Is this new approach intended to prepare readers for more traditional front-page ads? "I couldn't answer that," Nolan says — but in his view, the stickers are simply "a way of offering a unique service for advertisers, a piece of real estate that's traditionally been out of bounds." Still, it wouldn't be a bad strategy, since display ads are significantly less annoying than the stickers, which block photos or articles underneath them à la Internet pop-ups and demand to be removed instead of ignored.
Nonetheless, one reader who posted to a Rocky web forum about the stickers found something positive to say. "The sticker is the best part of the Rocky," he wrote on October 11. "It's the only thing worth reading!"
Thumbs up, CleanImports.com.
Riding into the sunset: During the past year, Post readers have grown accustomed to familiar bylines vanishing, and there's no evidence that such disappearing acts will end soon. In recent weeks, three significant departures have taken place: reporter George Merritt, now covering politics for the Associated Press; veteran columnist Diane Carman; and Rocky Mountain Ranger Rich Tosches, one of the paper's finest wordsmiths.
Carman, whose last day was October 19, took a circuitous route out the door. She had actually accepted a buyout proposal in June that would have paid her the equivalent of two weeks' salary for each of her eighteen years at the paper, only to change her mind before the deal was finalized. Then, on October 8, she told editor Greg Moore that she was resigning to take a position as communications director with the Presidential Climate Action Project, associated with the University of Colorado at Denver's School of Public Affairs. "It's a group of scientists and people involved in public policy," she says. "They'll be working with candidates in both parties to help them develop a rational policy in regard to global warming and climate change." She reveals that she'd had "preliminary conversations" about the position near the buyout deadline, "but nothing was fully baked." The delay "clearly cost me some money," she confirms, laughing, "but I think people who've worked in the newspaper business as long as me have proven to be bad with personal finance."

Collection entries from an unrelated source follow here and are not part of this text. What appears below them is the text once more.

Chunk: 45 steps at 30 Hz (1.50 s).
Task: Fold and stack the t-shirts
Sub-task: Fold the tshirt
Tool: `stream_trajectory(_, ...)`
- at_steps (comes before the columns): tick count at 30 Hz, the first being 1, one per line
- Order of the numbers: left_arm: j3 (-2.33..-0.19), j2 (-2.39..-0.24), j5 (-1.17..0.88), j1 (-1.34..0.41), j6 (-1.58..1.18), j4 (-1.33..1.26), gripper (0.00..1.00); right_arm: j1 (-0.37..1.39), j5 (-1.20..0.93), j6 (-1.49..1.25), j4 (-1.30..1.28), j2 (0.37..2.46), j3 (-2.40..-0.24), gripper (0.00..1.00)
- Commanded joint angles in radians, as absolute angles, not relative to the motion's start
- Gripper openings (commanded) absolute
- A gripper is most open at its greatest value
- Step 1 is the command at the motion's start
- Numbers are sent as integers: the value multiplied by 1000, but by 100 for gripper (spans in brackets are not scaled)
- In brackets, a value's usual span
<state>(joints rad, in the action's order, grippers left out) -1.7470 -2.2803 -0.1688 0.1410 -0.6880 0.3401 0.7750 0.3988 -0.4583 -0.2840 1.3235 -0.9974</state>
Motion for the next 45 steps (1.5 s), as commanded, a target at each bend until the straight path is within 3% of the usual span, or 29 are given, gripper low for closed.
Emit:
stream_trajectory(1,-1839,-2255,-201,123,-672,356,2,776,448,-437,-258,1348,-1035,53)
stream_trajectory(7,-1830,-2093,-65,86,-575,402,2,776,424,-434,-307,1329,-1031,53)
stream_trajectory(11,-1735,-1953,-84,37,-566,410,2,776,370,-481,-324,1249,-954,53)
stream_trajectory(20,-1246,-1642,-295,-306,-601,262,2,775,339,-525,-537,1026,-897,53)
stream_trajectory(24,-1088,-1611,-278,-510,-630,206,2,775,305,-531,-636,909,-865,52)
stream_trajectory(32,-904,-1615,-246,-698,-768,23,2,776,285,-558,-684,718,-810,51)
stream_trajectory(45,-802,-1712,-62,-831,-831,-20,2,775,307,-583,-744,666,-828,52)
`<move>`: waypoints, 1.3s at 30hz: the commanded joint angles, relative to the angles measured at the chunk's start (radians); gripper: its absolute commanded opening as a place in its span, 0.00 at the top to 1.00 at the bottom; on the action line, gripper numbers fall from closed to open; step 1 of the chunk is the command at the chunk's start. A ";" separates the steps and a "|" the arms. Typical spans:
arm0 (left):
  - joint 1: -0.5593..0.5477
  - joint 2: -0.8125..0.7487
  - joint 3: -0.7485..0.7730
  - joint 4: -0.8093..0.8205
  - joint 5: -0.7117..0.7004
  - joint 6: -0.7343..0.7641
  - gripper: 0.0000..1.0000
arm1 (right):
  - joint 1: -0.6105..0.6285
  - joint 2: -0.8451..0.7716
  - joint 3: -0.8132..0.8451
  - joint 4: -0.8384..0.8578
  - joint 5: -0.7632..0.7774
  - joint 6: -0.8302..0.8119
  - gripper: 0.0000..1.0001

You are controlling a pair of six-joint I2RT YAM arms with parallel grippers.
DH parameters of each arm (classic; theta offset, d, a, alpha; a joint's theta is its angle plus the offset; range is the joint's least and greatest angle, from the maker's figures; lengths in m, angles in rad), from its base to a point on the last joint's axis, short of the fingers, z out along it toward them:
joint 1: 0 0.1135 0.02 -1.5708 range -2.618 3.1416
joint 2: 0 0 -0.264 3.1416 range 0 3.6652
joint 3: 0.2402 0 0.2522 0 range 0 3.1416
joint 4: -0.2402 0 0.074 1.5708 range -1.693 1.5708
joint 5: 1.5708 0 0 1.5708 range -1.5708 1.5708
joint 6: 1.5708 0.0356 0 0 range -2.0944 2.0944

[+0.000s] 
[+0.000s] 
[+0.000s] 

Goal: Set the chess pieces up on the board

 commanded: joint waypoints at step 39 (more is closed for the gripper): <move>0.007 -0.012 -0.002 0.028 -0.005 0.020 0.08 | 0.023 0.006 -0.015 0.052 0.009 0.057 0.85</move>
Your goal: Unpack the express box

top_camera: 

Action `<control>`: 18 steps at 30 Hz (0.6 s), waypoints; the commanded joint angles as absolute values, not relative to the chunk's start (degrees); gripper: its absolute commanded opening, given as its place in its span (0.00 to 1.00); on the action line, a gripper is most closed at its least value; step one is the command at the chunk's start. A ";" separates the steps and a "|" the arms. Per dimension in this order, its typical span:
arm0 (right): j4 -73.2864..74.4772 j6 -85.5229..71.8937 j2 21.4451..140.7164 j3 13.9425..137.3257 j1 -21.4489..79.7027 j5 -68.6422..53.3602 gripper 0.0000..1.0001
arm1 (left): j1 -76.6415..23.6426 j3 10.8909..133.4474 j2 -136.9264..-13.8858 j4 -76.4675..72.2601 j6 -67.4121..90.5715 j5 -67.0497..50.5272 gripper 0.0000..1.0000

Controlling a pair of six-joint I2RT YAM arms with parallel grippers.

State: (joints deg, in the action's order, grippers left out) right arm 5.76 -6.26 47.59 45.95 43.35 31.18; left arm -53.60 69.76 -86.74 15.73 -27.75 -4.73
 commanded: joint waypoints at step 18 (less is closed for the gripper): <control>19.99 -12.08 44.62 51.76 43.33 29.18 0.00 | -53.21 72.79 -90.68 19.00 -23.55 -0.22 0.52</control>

Carman stresses that she loved her job, and she has nice things to say about Post colleagues. Even so, she won't miss some of the other aspects of a columnist's life. The day before she gave her notice, she checked her e-mail, and one she opened consisted of a single word: "Cunt." According to her, "That kind of thing happened all the time. The abuse people heap on those they disagree with is incredible." Nevertheless, she feels ambivalent about leaving. "A lot of us would like to be part of whatever becomes of the newspaper business," she maintains, but adds, "I can't deny that instability in the place encouraged me to look around."